The Financial Inclusion Fund, commonly known as the Hustler Fund, has come under intense scrutiny following a damning report by the Auditor General. The report exposes significant lapses in loan management, financial oversight, and governance, raising serious questions about the Fund’s sustainability and accountability.
Established under the Public Finance Management (Financial Inclusion Fund) Regulations, 2022, the Hustler Fund was a flagship initiative of President William Ruto’s administration. The government envisioned the Fund as a vehicle to provide financial access to the informal sector, enabling small businesses and low-income earners to access credit without the usual constraints of income level, credit history, or savings. To further streamline its operations, Executive Order No. 1 of 2023 placed the Fund under the State Department for Micro, Small, and Medium Enterprises (MSMEs) within the Ministry of Cooperatives and Development of MSMEs. However, the latest financial audit suggests that the Fund may not be living up to its promise.
The Auditor General’s report paints a worrying picture of the Fund’s loan portfolio. As of 30 June 2024, the Fund had disbursed loans amounting to Kshs. 12.3 billion. However, Kshs. 8.7 billion—accounting for 64% of the total loans—remained unpaid for over a year, casting doubt on the recoverability of these funds. In a further troubling revelation, Kshs. 1.6 billion in duplicate loans was identified, while Kshs. 210.4 million in disbursed loans was inexplicably missing from outstanding loan records. Such discrepancies raise concerns over the accuracy and transparency of the Fund’s financial reporting.
Questionable Loan Account Management
The audit also uncovered irregularities in loan account management. Notably, 1,041 Safaricom-linked loan accounts were closed without the full repayment of loans, leaving an outstanding balance of Kshs. 818,645. Additionally, 30 other loan accounts, totalling Kshs. 598,987, were shut down despite outstanding debts. These findings suggest possible lapses in the Fund’s oversight mechanisms and bring into question the accountability of the service providers tasked with managing loan disbursements and repayments.
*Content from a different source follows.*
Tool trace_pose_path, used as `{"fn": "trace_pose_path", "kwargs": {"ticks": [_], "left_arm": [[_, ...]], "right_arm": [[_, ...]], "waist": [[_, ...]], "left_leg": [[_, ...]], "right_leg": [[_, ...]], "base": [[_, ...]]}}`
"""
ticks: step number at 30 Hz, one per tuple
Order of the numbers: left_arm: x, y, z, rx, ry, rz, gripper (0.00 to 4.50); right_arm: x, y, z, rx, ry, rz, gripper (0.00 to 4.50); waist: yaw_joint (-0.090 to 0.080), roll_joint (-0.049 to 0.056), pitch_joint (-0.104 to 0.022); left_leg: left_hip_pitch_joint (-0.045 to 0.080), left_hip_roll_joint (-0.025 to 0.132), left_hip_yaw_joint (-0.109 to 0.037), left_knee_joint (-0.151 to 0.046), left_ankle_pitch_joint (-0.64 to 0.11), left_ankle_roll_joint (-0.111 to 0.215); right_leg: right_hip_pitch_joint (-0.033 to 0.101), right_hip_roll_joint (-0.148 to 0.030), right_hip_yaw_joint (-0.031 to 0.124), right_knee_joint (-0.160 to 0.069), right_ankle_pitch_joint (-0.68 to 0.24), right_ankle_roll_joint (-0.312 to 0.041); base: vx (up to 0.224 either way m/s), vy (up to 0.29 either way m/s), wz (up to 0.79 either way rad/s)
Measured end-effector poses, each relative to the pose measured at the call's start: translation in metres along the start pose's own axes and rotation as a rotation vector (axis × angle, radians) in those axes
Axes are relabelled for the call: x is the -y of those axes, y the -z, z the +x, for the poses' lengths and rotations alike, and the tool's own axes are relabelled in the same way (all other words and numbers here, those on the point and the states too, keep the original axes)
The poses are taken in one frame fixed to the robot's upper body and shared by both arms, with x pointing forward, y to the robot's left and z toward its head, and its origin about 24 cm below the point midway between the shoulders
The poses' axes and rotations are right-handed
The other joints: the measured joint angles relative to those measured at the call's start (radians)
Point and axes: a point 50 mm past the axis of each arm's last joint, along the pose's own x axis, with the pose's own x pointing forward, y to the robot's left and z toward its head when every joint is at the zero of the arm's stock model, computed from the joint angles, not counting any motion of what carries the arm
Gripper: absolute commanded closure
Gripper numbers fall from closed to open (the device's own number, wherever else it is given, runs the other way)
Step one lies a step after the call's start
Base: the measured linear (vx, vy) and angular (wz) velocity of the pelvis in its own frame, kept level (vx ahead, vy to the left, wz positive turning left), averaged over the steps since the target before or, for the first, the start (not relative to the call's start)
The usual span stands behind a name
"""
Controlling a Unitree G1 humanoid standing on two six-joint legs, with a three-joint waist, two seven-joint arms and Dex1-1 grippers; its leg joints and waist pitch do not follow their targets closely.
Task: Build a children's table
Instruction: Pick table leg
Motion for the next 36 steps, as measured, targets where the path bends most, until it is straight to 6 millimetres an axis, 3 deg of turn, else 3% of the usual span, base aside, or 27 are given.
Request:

Beyond financial mismanagement, governance concerns also loom over the Hustler Fund. The Fund’s Chief Executive Officer, Elizabeth Nkukuu, has been serving in an acting capacity for over two years—far exceeding the six-month limit stipulated by law. The Board of Directors has not provided any justification for failing to appoint a substantive CEO through a competitive recruitment process, raising suspicions of mismanagement and institutional inertia.
Urgent Need for Reform
The Auditor General’s report underscores the urgent need for a thorough review of the Hustler Fund’s operations. Without immediate reforms, the Fund risks not only financial collapse but also the erosion of public trust in government-led financial inclusion initiatives. Key questions remain unanswered: How does the government plan to recover the outstanding loans? What measures are being taken to address duplicate and missing loan records? Why has the Fund failed to appoint a substantive CEO? And, most importantly, who is responsible for the apparent financial mismanagement?